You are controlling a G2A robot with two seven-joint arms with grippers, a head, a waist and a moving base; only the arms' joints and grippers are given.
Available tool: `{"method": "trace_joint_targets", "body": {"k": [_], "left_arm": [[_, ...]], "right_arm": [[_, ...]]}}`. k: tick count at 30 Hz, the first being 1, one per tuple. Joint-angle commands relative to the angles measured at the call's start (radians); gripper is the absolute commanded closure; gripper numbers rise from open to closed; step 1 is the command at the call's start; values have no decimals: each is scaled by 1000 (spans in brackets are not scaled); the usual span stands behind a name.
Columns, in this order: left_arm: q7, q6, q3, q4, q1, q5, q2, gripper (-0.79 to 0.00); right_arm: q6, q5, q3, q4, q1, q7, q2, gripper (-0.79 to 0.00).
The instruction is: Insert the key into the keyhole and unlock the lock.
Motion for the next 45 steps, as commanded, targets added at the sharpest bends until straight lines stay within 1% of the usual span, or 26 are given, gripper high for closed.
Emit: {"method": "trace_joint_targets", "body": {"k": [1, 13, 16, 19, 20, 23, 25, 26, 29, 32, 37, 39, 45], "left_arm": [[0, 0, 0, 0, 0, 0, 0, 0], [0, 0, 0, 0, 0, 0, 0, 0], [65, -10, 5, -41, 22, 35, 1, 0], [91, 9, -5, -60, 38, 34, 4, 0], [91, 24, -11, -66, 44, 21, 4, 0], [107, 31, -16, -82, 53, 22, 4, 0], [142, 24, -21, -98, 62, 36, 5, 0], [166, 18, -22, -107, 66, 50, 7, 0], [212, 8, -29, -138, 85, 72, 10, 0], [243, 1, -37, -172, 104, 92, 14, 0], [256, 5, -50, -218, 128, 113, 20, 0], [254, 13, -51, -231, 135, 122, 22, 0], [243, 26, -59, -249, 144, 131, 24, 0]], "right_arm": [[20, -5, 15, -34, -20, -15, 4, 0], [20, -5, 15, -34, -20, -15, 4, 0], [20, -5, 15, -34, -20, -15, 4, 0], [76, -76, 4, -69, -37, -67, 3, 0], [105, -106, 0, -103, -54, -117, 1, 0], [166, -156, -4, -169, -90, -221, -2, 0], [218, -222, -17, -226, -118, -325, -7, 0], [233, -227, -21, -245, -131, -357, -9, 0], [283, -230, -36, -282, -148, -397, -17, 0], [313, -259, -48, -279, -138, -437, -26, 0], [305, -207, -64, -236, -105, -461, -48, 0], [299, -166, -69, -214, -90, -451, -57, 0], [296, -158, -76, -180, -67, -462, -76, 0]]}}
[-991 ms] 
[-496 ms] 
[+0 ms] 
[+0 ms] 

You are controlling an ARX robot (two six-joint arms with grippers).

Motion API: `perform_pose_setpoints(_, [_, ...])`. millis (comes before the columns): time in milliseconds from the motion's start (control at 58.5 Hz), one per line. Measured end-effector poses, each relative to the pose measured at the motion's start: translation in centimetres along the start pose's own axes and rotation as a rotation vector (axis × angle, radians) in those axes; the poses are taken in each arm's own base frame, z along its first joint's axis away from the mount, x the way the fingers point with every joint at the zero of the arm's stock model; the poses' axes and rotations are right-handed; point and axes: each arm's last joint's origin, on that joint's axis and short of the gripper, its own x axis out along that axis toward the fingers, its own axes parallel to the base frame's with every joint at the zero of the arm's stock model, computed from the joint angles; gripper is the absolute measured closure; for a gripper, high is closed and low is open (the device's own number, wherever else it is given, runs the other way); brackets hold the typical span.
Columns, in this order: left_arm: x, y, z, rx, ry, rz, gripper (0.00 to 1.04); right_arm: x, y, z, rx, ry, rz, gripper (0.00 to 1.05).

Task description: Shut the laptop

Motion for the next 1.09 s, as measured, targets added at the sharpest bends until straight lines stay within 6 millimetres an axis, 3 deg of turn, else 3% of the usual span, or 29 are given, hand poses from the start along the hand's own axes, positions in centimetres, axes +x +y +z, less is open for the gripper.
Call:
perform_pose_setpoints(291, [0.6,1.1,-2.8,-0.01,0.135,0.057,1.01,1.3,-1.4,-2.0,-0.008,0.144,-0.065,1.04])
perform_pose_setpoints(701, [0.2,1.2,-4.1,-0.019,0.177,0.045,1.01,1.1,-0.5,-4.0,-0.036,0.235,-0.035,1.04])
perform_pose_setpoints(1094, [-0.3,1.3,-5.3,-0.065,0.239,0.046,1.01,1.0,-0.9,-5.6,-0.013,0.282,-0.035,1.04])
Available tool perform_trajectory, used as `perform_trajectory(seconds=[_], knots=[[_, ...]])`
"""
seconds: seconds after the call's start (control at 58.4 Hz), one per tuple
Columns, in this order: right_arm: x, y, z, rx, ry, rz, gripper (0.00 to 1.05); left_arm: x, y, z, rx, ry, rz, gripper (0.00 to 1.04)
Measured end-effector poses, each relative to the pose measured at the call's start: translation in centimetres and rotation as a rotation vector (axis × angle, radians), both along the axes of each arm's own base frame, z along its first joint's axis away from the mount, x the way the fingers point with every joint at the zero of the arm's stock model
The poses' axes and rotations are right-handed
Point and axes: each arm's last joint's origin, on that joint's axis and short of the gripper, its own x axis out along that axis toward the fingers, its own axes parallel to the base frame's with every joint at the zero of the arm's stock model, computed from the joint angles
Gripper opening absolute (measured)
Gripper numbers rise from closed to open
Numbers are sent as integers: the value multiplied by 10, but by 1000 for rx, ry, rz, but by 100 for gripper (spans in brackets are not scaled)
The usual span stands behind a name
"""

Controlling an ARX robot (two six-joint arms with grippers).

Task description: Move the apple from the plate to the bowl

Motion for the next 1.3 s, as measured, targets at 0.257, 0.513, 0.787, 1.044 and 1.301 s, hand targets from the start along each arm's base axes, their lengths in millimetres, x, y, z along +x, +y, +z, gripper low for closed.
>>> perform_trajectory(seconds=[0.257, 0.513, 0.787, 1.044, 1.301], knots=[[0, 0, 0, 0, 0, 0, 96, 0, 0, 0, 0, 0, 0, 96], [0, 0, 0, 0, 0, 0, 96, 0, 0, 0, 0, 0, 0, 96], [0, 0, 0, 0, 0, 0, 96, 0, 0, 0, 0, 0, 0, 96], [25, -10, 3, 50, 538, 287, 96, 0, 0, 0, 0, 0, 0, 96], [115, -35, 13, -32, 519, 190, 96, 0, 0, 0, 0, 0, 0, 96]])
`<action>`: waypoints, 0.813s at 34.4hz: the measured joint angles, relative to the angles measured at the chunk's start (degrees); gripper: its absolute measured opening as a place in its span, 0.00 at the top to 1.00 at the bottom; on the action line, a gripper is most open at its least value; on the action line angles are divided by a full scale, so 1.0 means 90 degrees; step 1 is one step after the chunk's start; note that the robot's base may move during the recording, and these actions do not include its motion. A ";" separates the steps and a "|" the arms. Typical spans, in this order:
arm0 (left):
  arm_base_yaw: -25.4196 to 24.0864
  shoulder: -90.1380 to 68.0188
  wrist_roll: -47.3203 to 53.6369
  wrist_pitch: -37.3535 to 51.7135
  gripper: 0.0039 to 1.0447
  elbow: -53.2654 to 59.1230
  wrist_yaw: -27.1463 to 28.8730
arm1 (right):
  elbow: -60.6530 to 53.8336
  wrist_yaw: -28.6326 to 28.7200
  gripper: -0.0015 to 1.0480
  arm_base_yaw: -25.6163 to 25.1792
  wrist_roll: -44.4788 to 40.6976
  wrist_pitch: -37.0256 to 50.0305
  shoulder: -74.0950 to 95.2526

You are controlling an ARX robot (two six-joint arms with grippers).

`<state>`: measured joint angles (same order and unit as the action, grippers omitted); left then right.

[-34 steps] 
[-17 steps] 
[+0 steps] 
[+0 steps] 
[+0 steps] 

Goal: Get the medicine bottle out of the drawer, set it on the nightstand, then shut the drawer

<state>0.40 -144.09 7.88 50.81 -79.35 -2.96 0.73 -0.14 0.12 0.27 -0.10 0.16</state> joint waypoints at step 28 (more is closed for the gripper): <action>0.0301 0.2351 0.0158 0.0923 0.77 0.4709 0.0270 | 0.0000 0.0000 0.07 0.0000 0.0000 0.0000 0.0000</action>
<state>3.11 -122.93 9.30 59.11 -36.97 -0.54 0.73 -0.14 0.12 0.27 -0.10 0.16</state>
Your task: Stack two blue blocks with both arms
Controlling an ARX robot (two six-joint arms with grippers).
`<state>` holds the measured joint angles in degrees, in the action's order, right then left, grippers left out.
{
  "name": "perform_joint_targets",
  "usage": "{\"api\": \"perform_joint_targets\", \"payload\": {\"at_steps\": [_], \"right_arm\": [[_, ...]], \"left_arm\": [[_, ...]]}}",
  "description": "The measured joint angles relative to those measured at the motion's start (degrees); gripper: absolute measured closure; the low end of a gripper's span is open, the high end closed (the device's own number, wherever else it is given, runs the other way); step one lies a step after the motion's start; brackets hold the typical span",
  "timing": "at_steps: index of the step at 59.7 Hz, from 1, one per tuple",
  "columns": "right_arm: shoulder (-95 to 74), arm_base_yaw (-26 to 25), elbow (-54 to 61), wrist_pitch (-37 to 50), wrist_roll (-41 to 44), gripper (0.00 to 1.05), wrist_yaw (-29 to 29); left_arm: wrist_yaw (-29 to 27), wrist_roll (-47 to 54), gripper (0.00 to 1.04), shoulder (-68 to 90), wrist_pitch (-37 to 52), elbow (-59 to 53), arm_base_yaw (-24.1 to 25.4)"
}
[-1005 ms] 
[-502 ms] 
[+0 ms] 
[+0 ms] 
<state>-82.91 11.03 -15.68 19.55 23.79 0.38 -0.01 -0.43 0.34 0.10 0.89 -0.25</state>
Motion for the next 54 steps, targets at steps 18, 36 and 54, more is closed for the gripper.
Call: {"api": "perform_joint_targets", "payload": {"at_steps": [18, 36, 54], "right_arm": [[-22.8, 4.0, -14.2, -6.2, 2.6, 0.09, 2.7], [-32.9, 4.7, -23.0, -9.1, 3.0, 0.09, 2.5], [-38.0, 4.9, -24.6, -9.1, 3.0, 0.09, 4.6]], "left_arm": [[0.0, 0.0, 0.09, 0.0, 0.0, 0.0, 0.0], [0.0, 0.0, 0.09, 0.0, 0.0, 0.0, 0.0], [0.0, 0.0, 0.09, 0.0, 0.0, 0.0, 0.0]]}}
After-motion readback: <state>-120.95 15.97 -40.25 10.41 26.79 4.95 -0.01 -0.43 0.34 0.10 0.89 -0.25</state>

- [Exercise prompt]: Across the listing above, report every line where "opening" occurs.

- [Reply to the task]:
Gripper opening absolute (measured)
`<action>`: waypoints, 0.813s at 34.4hz: the measured joint angles, relative to the angles measured at the chunk's start (degrees); gripper: its absolute measured opening as a place in its span, 0.00 at the top to 1.00 at the bottom; on the action line, a gripper is most open at its least value; on the action line angles are divided by a full scale, so 1.0 means 90 degrees; step 1 is one step after the chunk's start; note that the robot's base may move during the recording, and these actions do not include its motion. A ";" separates the steps and a "|" the arms. Typical spans, in this order:

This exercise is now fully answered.